On the other hand, while he hadn’t seen any of these specific photos before, he’d seen plenty of others like them and they’d all been fakes. Sure, some of these were way better than he’d ever previously seen, but this was Bigfoot they were talking about. Even though the photos looked like they had all been taken with different cameras, the same guy was obviously behind all of them. Any idiot could see that.
“Those all look like the Bigfoot from the Patterson-Gimlin footage.”
“I know,” Sam replied. “But these were all taken in the last couple of weeks and all by different people.”
“So someone found the old suit and is running around the backcountry scaring the tourists. It’s funny, but it’s not a case.”
“It’s not just the sightings and it’s not just some joke. They have footprints that look legit enough that Fish and Wildlife is investigating and bodies are starting to turn up. These people were ripped apart.”

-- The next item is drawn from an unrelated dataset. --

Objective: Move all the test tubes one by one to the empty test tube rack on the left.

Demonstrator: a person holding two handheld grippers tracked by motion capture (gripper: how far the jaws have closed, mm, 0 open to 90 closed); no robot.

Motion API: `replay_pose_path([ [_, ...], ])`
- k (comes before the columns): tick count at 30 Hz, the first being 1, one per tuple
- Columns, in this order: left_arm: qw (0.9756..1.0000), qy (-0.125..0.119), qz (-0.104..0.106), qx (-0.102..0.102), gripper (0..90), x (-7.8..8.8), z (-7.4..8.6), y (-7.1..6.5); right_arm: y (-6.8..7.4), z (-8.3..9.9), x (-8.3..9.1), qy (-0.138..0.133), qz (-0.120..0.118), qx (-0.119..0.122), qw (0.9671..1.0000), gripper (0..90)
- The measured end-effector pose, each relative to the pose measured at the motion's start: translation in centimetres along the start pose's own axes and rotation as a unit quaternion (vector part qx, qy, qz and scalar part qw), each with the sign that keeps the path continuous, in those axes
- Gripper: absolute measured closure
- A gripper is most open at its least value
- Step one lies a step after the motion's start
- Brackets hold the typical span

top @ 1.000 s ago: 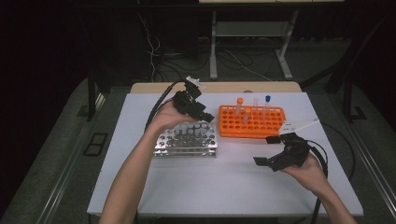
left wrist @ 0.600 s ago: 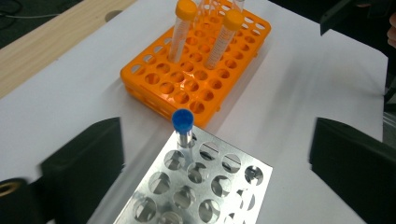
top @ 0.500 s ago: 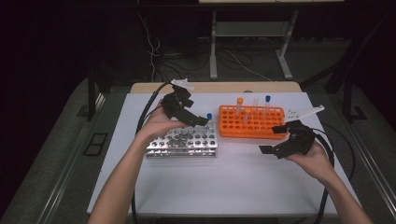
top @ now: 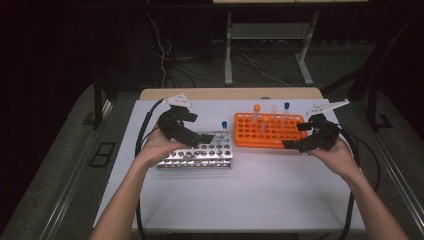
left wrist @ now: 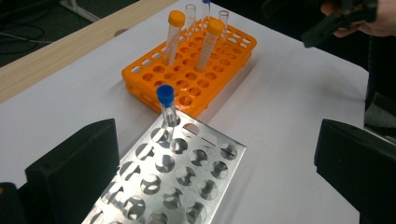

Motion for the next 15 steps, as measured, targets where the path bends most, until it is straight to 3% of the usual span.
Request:
replay_pose_path([
  [15,0.9998,-0.018,-0.005,0.0,0.0,2.0,2.5,-1.8,-6.0,-1.3,0.4,0.004,0.04,-0.035,0.9986,0.3],
])
Point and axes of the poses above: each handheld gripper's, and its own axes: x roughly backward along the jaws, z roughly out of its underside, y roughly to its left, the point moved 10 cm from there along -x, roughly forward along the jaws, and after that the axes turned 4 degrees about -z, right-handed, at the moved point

“Hoax and bear attacks,” Dean replied dismissively. Still he watched the photos click by until one caught his eye. “Hey, wait, go back to that last one.” The photo wasn’t of Bigfoot, but of a several young women posing for a group shot outside of a ranger station. “Who are they?”
“Some of the witnesses. There are some students from the local university doing research projects in the area.”
“I’m in,” Dean announced. He shoveled the last of Sam’s hash browns into his mouth before popping up out of his chair. “Let’s hit the road.”
Sam just shook his head, but was convinced enough to pack up his laptop. Dean knew his brother wanted to complain about his motivation. Honestly he was hoping that Sam would. He’d been trying his best lately to goad his brother into distraction, but he must be losing his touch. He was okay with that, just as long as it wasn’t the alternative - that he was losing his brother.
Dean wouldn’t let that happen. He had already basically lost Dad to the thing that had killed Mom. He wasn’t losing Sam too. One way or another he was going to pull his brother out of this rut. This Bigfoot thing was a heaping waste of time, but that didn’t matter.
If his brother wanted to take a pseudo case chasing some dude in a monkey suit, Dean would be right there with him, laughing all the way. As a bonus, once this was over, he was going to have the world’s biggest ‘I told you so’ to hold over Sam’s head.